One step back for data release, but it needs to keep moving ahead

by Stephen Duckett

Published by The Canberra Times, Tuesday 11 October

The full potential of data sets held by governments is only just beginning to be realised. Collected for one purpose, such as paying Medicare benefits, their secondary or subsequent use has the potential to transform policy evaluation and economic analysis. These data sets can be used for multiple purposes, beyond just the initial transactional record for payment and accountability.

At Grattan Institute we have used them to identify ways of improving policy in areas such as paying for hospital care, and measuring inappropriate hospital care. However, the data sets need to be made confidential or encrypted prior to release so that individuals and organisations cannot be inadvertently identified.

In a positive move, the Commonwealth Department of Health recently released a data set of a 10 per cent sample of Medicare and Pharmaceutical Benefit Scheme transactions. It has now withdrawn the data set from public access after computer security researchers at the University of Melbourne, working independently of the Department of Health, discovered that they could decrypt service provider identification codes from the data set.

The decryption research work sought to understand the mathematical techniques related to encryption and anonymisation in order to improve the protection of government data. The Department of Health had made the encryption algorithm available online at data.gov.au when the dataset was released. According to the University of Melbourne decryption academics this was the right thing to do, since “keeping the algorithm secret wouldn’t have made the encryption secure, it just would have taken longer for security researchers to identify the (encryption) problem”.
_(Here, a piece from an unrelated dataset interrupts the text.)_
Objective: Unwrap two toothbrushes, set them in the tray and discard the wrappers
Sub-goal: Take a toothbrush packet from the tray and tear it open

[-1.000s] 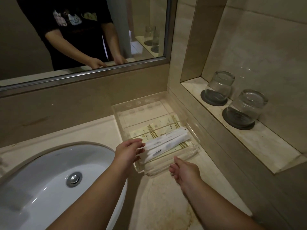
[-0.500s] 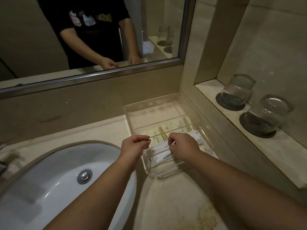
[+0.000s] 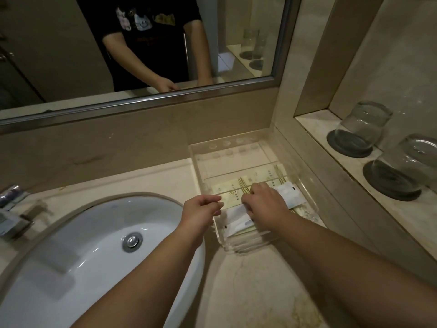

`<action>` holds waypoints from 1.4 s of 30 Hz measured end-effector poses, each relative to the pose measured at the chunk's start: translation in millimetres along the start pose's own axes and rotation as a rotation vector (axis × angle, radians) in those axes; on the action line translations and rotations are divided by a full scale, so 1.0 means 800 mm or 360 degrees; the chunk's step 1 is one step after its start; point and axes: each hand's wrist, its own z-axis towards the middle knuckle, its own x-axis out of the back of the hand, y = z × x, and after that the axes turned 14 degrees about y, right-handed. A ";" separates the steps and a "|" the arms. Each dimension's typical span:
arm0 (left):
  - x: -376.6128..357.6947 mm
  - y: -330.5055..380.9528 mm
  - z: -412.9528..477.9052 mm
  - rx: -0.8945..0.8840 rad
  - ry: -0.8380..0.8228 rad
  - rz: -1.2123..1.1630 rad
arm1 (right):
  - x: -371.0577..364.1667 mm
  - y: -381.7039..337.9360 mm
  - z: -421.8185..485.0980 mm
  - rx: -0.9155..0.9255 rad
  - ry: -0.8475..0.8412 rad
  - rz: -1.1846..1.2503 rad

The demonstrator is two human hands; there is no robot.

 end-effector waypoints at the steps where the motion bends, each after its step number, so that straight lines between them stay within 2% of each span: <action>1: 0.001 0.000 0.001 -0.0011 0.0005 -0.0002 | 0.000 0.001 -0.002 0.0002 0.0022 0.0022; 10: -0.003 0.030 -0.014 -0.0201 0.0043 -0.0036 | 0.049 0.011 -0.010 -0.0018 0.0316 0.0286; 16: 0.015 0.059 -0.033 -0.0203 -0.0072 -0.0208 | 0.107 -0.019 -0.003 -0.0261 0.0439 0.0617; 21: 0.055 0.089 -0.045 -0.0409 -0.0016 -0.0313 | 0.137 -0.079 -0.004 -0.0454 0.0403 0.1014; 25: 0.096 0.109 -0.054 -0.0547 0.0068 -0.0416 | 0.156 -0.127 0.002 -0.0484 0.0416 0.1300; 28: 0.129 0.114 -0.061 -0.0623 0.0115 -0.0456 | 0.160 -0.164 0.004 -0.0500 0.0319 0.1551; 31: 0.163 0.111 -0.065 -0.0637 0.0141 -0.0379 | 0.163 -0.195 0.008 -0.0487 0.0187 0.1771; 35: 0.195 0.102 -0.067 -0.0615 0.0123 -0.0297 | 0.176 -0.218 0.022 -0.0592 0.0172 0.2149; 39: 0.199 0.094 -0.069 -0.0609 0.0053 -0.0212 | 0.180 -0.224 0.032 -0.0577 0.0042 0.2161; 42: 0.185 0.084 -0.068 -0.0588 0.0040 -0.0125 | 0.173 -0.213 0.029 -0.0698 0.0067 0.2138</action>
The Department of Health is undertaking an audit of the release of the data and the Privacy Commission is also investigating it. According to the department, “no patient information has been compromised, and no information about the health service providers has been publicly identified or released”.
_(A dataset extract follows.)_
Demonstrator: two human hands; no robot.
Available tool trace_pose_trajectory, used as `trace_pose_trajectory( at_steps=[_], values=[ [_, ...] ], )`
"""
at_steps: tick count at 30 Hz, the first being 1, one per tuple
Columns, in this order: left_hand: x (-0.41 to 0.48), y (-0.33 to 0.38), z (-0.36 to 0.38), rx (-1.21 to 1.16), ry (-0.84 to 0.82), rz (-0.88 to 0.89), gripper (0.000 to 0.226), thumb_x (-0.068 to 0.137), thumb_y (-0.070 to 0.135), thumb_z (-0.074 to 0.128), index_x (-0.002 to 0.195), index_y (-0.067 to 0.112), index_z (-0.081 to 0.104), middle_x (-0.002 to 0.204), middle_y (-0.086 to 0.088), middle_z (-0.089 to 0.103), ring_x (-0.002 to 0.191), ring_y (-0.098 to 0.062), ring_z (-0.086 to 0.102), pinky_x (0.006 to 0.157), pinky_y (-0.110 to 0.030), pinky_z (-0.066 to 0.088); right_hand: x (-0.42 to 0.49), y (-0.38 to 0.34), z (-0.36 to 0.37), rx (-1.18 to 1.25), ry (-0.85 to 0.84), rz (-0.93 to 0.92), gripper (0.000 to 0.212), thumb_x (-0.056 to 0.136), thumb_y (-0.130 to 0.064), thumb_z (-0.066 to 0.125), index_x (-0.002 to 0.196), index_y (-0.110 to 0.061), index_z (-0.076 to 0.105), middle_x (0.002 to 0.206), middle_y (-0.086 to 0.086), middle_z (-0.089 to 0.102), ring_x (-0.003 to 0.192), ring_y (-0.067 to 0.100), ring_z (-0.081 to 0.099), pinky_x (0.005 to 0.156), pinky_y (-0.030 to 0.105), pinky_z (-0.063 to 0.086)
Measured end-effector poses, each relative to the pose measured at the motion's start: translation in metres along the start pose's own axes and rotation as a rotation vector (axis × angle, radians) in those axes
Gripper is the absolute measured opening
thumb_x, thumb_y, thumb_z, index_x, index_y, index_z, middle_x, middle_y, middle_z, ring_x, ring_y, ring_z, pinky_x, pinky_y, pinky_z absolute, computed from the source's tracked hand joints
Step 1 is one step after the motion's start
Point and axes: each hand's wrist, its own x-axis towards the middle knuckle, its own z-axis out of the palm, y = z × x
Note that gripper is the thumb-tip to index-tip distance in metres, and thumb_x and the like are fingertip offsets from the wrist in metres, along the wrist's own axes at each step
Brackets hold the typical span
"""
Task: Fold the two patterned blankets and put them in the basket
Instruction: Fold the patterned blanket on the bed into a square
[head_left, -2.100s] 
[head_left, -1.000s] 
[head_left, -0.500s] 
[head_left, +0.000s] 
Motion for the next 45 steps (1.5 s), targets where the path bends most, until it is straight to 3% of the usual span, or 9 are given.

While this potential privacy breach is concerning, it should not dissuade the government from future release of data that researchers and organisations can use to improve policymaking. Secondary analysis of government data can shed insights into patterns of spending or service use that would otherwise not come to the attention of policymakers. Secondary analysis benefits from investments that have already been made in data collection and so is generally a less expensive form of research.

Government data holdings, derived from claims processing, should be seen as an important public resource to assist in policy-relevant research that will benefit the Australian community. Failure to harness fully the potential of these data sets represents a significant lost opportunity both for policy development and research.

This episode highlights the need for government-wide standards for data encryption of publicly released data.

The government should not be scared off by this incident and stop any further data releases. Rather, all departments should learn from this experience, and hopefully that is where the Privacy Commissioner’s review will lead.

There is immense value in the datasets, but that value can only be harnessed if the Department of Health and other government agencies continue a managed program of data release, albeit now with stronger encryption safeguards.